他猛地松开她的衣领,看也不看那枚被他捏得有些变形的胸针,一把抓过还在震动的手机,看都没看,直接狠狠地砸向了花房的玻璃墙壁!
“砰——哗啦——!”
刺耳的碎裂声骤然响起,手机屏幕和玻璃碎片四溅开来,在夕阳下折射出无数道破碎的光芒。那丛白色的蝴蝶兰被飞溅的碎片击中,花瓣零落,如同瞬间凋零的生命。
林元元被他这突如其来的、完全失控的暴力惊得脸色煞白,连连后退,直到脊背抵住一株粗壮的龟背竹,退无可退。
吴凛站在原地,胸口剧烈起伏,额角青筋暴起,那双眼睛红得几乎要滴出血来。他死死地盯着地上手机的残骸,又猛地抬眼看她,那眼神,不再是刚才那种带着挣扎的疯狂,而是变成了一种纯粹的、冰冷的、不带一丝温度的杀意。
那不是针对她的。
是针对t.饶子的。
是针对所有可能将她从他身边带走的、任何形式的威胁。
他一步步向她走来,脚步踩在满地的玻璃碎片上,发出令人牙酸的“咔嚓”声。夕阳的光线透过破碎的玻璃穹顶,在他脸上投下明明灭灭、扭曲的光影,让他看起来如同从地狱归来的修罗。

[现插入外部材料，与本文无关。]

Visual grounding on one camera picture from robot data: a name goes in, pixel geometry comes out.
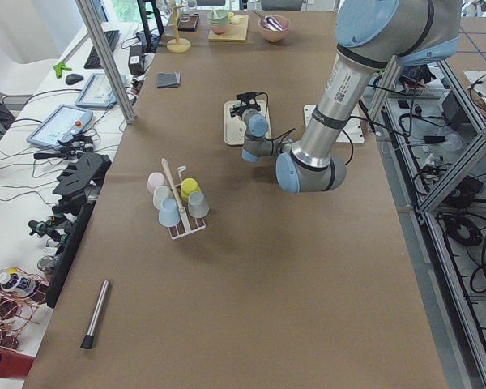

他停在她面前,伸手,不是碰她,而是用指尖,极其缓慢地、带着一种令人毛骨悚然的占有欲,轻轻拂过她衣领上那枚飞鸟胸针,然后,猛地收紧手指,几乎要将那银质的翅膀折断。
“记住,”他俯身,在她耳边低语,声音冰冷刺骨,带着一种宣告般的、令人绝望的执念,“你是我的。从头发丝到脚趾尖,从生到死,都只能是我的。任何想要把你带走的人,或者东西……”
他顿了顿,抬起眼,看向窗外逐渐沉落的夕阳,血红的眸子里是一片毫无生机的、冰冷的荒芜。
“……我都会让他,消失。”
最后三个字,轻飘飘的,却带着千钧的重量和凛冽的寒气,狠狠地砸在了林元元的心上,让她瞬间如坠冰窟,连血液都仿佛冻结了。
裂隙曾透入一丝微光,但转瞬之间,便被更深的黑暗和决绝的杀机所吞噬。那枚象征着“自由”的飞鸟胸针,此刻沉重得像一道镣铐,牢牢地锁住了她,也预示着一场即将到来的、更加酷烈的风暴。